## WORK ORDER
Nothing but the lines from the one with "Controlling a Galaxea" through the end of the listing below should appear in your reply, each copied exactly.

## RECORDED INFORMATION
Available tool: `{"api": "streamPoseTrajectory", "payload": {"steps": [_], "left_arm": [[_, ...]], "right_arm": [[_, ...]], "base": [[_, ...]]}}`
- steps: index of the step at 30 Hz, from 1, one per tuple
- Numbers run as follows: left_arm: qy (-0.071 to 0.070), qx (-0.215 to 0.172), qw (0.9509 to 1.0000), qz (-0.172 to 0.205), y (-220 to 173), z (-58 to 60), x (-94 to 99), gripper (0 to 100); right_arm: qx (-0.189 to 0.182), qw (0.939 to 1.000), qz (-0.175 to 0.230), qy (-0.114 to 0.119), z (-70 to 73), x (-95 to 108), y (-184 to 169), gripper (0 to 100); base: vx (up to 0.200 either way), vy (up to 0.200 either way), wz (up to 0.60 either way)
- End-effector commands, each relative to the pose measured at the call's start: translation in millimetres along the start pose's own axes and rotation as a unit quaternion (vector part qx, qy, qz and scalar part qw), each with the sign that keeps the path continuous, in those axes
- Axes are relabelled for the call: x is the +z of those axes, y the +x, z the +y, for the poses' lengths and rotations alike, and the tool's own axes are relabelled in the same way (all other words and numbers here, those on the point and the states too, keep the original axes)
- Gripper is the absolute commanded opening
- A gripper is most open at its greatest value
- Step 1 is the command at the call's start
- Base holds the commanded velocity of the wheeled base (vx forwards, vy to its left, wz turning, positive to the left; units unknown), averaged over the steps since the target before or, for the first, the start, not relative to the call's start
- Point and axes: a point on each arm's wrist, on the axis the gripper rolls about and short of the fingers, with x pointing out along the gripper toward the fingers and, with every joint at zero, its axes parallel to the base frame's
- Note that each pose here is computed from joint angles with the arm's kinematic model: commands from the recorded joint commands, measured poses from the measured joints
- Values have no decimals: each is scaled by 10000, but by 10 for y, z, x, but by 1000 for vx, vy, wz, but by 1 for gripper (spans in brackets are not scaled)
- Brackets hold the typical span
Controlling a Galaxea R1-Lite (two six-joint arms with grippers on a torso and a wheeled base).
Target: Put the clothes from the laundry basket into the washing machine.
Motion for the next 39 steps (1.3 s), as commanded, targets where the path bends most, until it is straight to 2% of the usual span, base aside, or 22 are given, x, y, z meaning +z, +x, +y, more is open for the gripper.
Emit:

## YOUR SOLUTION
Controlling a Galaxea R1-Lite (two six-joint arms with grippers on a torso and a wheeled base).
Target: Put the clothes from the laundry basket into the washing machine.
Motion for the next 39 steps (1.3 s), as commanded, targets where the path bends most, until it is straight to 2% of the usual span, base aside, or 22 are given, x, y, z meaning +z, +x, +y, more is open for the gripper.
Emit:

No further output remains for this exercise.